Thrice happy land! though freezing on the verge
Of arctic skies, yet blameless still of arts
That polish to deprave each softer clime;
With simple nature, simple virtue blest!
Beyond Ambition’s walk; where never War
Upreared his sanguine standard, nor unsheathed
For wealth or power the desolating sword;
Where Luxury, soft siren, who around
To thousand nations deals her nectared cup
Of pleasing bane, that soothes at once and kills,
Is yet a name unknown. But calm content
That lives to reason; ancient faith that binds
The plain community of guileless hearts
In love and union; innocence of ill
Their guardian genius: these the powers that rule
This little world, to all its sons secure;
Man’s happiest life; the soul serene and sound
From passion’s rage, the body from disease.
Red on each cheek behold the rose of health;
Firm in each sinew vigor’s pliant spring,
By temperance braced to peril and to pain
Amid the floods they stem, or on the steep
Of upright rocks their straining steps surmount,
For food or pastime.
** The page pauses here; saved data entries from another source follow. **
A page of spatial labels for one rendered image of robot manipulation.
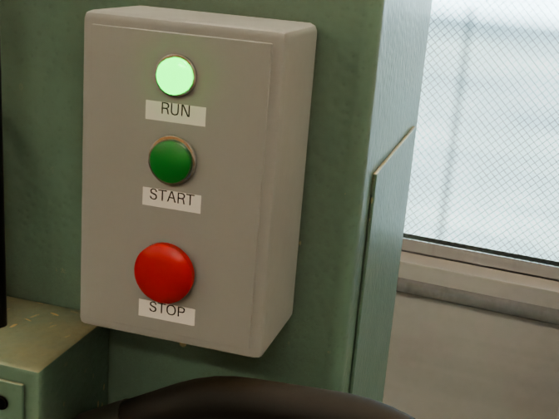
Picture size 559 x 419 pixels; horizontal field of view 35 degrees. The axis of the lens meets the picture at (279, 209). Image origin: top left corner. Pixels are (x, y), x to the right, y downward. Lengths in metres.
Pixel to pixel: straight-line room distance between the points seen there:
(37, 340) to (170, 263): 0.11
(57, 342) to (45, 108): 0.13
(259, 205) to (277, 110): 0.05
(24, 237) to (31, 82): 0.09
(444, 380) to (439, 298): 0.20
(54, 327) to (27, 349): 0.03
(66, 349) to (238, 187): 0.14
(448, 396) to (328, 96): 1.68
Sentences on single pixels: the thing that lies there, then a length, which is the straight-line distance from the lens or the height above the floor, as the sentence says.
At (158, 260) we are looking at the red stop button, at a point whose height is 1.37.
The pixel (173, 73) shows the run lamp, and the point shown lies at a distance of 0.40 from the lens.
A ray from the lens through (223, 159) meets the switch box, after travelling 0.41.
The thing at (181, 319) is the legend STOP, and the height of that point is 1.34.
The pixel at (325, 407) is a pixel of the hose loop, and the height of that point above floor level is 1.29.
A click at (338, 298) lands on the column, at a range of 0.48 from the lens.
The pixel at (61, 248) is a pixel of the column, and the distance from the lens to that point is 0.53.
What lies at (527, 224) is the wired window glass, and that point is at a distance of 2.01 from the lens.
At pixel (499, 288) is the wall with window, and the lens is 1.98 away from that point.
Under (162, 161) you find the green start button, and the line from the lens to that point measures 0.41.
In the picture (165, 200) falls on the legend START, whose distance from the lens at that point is 0.42.
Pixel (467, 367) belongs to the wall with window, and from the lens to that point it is 2.06.
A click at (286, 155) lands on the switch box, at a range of 0.42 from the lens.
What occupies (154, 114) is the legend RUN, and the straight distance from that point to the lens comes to 0.42.
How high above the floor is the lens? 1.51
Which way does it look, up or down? 17 degrees down
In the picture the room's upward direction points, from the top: 5 degrees clockwise
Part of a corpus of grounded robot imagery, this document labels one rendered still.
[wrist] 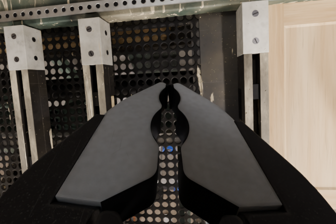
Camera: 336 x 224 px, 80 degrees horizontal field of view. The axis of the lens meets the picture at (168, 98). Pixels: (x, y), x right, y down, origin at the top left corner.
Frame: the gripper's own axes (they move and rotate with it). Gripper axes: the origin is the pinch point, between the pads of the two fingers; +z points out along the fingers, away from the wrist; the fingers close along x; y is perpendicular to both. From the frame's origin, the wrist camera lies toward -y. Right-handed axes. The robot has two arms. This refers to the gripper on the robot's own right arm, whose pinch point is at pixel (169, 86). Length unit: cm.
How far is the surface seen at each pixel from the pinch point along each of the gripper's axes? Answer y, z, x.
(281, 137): 31, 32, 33
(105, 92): 22.9, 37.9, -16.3
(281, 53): 10, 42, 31
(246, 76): 14.7, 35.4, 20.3
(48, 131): 39, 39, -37
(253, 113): 24.8, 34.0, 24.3
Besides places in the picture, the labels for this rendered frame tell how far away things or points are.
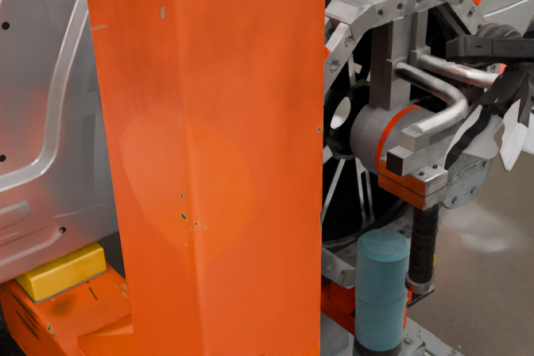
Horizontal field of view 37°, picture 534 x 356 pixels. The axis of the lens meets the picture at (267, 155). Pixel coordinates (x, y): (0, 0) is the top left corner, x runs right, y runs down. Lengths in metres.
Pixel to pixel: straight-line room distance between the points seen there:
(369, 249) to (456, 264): 1.23
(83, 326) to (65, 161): 0.26
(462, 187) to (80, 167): 0.61
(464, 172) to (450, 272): 1.20
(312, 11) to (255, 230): 0.22
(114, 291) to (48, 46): 0.42
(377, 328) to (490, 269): 1.17
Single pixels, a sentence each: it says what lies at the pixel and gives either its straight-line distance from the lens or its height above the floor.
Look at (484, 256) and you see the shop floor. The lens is 2.61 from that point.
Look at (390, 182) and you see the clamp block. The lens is 1.17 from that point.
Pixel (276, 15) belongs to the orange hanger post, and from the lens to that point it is 0.70.
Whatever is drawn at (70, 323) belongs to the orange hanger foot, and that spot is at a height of 0.68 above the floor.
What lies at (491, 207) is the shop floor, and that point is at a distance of 2.84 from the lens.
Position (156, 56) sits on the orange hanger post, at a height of 1.27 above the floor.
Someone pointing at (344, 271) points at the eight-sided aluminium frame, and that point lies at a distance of 1.47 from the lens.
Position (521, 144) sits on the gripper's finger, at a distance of 0.95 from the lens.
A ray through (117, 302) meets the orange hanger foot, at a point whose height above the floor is 0.68.
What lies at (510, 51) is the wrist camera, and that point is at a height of 1.15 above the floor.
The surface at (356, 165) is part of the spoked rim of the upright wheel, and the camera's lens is 1.53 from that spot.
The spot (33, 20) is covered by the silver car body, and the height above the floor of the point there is 1.14.
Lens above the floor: 1.53
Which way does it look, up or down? 30 degrees down
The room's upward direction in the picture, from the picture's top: 1 degrees counter-clockwise
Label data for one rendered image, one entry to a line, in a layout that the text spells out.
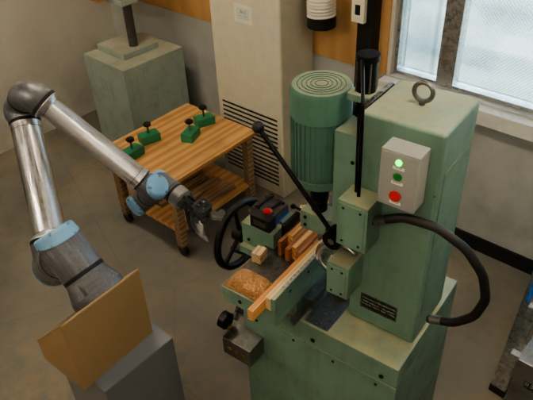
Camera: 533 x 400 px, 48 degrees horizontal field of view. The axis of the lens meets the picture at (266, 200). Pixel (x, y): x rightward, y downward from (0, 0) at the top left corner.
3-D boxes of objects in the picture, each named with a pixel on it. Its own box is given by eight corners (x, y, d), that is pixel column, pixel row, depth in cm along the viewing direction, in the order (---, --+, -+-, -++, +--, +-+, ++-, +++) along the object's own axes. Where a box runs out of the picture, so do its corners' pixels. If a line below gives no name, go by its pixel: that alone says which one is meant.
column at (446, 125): (381, 272, 203) (401, 77, 160) (442, 299, 192) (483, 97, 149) (347, 313, 188) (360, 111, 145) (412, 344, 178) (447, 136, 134)
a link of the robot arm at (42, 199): (44, 284, 202) (-1, 82, 215) (34, 293, 216) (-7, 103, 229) (88, 275, 210) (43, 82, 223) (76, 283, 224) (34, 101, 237)
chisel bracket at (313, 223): (312, 218, 198) (312, 198, 193) (348, 233, 191) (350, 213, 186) (299, 230, 193) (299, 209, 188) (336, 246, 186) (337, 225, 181)
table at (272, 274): (301, 195, 233) (301, 182, 229) (370, 222, 218) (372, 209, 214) (199, 287, 195) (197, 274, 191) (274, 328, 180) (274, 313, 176)
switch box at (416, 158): (387, 189, 153) (393, 136, 143) (423, 202, 148) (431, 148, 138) (375, 201, 149) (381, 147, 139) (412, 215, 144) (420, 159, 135)
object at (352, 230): (350, 227, 168) (352, 183, 159) (378, 238, 164) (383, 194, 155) (334, 243, 163) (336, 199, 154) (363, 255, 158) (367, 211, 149)
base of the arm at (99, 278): (82, 309, 187) (63, 283, 187) (70, 315, 203) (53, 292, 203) (129, 274, 198) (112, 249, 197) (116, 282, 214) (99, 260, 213)
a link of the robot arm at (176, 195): (166, 206, 243) (182, 194, 249) (175, 213, 242) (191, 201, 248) (169, 192, 237) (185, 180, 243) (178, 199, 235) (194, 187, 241)
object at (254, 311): (358, 203, 217) (359, 194, 215) (363, 205, 216) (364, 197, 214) (247, 318, 175) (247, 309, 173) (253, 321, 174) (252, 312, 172)
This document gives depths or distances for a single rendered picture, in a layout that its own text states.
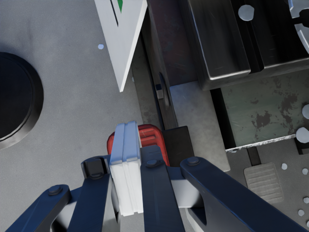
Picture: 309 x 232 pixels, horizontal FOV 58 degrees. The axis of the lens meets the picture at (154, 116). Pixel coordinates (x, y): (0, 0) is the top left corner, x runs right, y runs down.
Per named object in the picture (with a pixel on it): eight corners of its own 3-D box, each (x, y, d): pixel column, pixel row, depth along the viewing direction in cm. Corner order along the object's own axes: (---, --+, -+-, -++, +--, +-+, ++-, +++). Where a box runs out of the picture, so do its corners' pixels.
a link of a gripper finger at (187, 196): (143, 188, 12) (211, 175, 12) (139, 147, 17) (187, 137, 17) (149, 219, 12) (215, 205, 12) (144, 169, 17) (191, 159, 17)
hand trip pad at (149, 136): (170, 182, 35) (174, 188, 28) (124, 193, 35) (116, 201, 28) (158, 129, 36) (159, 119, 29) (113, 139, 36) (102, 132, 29)
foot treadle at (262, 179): (277, 198, 90) (285, 200, 85) (248, 205, 90) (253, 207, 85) (230, 32, 100) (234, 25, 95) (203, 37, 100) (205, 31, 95)
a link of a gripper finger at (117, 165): (136, 215, 14) (121, 217, 14) (134, 159, 21) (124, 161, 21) (123, 160, 13) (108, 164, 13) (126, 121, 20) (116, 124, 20)
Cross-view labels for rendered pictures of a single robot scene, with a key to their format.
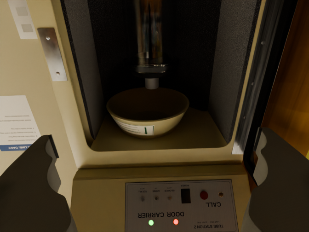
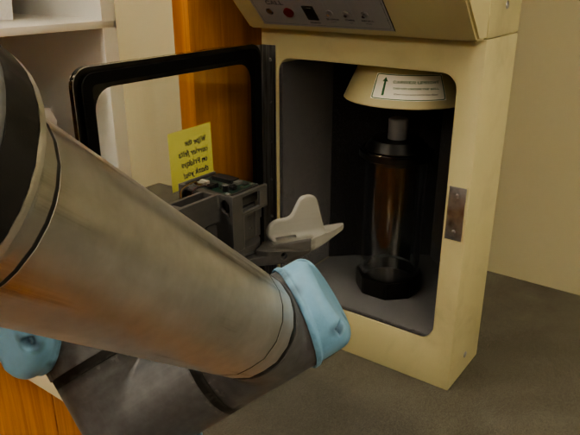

These light up their morn,
And close their eve in slumbers sweetly deep,
Beneath the north, within the circling swell
Of ocean’s raging sound. But last and best,
What avarice, what ambition shall not know,
True liberty is theirs, the heaven-sent guest,
Who in the cave, or on the uncultured wild,
With independence dwells; and peace of mind,
In youth, in age, their sun that never sets.